Thread: BUG #3266: SSL broken pipes kill the machine and fill the disk
The following bug has been logged online: Bug reference: 3266 Logged by: Peter Koczan Email address: pjkoczan@gmail.com PostgreSQL version: 8.2.4 Operating system: CentOS Linux 4.4 (RHEL 4) running on Pentium 4 Description: SSL broken pipes kill the machine and fill the disk Details: If a connection using SSL is terminated on the client side before a query completes, postgres keeps trying to write to the broken connection, shooting CPU and load very high and filling the postgres syslog (I have that pointed to /var/log/pglog) with ~2000 of the following messages per second. May 10 14:45:01 mitchell postgres[10340]: [15729-1] LOG: SSL SYSCALL error: Broken pipe This quickly fills up the /var partition on the server. To replicate the problem: 1. Connect to an running server using an SSL connection.

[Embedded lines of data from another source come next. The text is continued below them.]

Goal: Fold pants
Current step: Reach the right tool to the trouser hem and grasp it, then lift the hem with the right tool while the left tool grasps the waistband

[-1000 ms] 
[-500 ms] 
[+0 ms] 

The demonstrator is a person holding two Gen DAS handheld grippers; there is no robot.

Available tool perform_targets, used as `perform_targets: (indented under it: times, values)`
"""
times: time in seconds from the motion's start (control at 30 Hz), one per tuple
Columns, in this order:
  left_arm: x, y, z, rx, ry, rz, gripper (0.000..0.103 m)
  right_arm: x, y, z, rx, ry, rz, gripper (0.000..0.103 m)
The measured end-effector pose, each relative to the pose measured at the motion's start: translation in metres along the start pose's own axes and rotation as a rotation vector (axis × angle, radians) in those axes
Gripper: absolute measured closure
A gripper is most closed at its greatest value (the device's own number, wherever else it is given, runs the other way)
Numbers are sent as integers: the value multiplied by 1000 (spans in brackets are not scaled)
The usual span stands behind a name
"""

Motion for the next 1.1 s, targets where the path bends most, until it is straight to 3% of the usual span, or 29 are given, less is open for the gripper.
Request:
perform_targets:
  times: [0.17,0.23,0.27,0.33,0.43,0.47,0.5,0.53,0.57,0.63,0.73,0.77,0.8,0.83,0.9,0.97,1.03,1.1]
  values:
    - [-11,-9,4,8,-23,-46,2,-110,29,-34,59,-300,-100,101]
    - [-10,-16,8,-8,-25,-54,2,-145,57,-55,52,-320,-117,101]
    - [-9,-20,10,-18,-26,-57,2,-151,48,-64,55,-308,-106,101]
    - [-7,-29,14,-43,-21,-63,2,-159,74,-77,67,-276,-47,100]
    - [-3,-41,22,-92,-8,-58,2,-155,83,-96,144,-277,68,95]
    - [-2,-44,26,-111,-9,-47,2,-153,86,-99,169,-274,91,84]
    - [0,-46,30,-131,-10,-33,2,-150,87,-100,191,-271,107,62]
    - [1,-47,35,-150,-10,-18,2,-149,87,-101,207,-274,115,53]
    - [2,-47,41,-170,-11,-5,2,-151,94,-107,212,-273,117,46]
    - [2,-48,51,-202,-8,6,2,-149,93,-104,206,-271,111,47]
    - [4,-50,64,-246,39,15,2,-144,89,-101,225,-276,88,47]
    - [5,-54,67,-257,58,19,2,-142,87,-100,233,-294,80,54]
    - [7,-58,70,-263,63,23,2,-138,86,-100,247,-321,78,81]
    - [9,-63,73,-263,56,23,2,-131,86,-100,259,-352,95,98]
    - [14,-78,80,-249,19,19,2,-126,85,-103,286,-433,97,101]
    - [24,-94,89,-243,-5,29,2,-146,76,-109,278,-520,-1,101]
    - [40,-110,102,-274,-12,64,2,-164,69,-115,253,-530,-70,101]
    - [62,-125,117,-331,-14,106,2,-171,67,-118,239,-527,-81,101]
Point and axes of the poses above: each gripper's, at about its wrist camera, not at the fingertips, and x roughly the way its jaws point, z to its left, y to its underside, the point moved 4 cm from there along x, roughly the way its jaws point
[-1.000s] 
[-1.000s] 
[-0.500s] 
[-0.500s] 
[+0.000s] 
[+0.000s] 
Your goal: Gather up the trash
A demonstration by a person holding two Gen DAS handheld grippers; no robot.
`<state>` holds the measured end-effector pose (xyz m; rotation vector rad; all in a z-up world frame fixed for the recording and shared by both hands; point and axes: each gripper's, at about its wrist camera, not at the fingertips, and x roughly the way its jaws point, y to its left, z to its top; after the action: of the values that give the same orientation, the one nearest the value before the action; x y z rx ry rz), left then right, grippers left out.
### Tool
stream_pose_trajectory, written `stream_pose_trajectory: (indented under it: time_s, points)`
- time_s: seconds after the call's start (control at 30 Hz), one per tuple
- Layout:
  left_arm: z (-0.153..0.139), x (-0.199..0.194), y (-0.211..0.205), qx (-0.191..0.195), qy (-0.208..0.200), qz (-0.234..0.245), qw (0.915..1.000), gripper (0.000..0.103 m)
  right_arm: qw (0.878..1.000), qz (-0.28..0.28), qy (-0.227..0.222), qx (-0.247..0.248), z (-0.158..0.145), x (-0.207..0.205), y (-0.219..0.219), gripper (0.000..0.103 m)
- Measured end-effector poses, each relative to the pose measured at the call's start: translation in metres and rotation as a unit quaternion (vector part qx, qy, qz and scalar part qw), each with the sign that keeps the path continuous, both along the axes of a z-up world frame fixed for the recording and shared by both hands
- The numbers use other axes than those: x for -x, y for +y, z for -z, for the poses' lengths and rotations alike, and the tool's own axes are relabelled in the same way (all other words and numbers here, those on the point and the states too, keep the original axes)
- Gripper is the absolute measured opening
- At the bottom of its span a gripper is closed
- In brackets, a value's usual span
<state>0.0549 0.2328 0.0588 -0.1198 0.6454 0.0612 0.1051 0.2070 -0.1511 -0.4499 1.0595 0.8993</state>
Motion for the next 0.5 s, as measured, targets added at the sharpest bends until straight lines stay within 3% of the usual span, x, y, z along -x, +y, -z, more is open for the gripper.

Using psql is fine. 2. Begin a query on any table. For full effect the query should be expensive and large. 3. Kill psql *on the client side* BEFORE the query finishes (don't do anything to the server side connection). 4. 'tail -f' wherever the postgres server output and error is going to. 5. Wait a few seconds while the server gets all of its data. 6. See thousands of error messages fill up your terminal on the server. This has also happened when people stop web browsers in the middle of serving up a postgresql-driven web page, but this is harder to replicate. This usually terminates, but after 3 hours for a query that usually takes 20 seconds. During this time, the server is slow to the point of unusable.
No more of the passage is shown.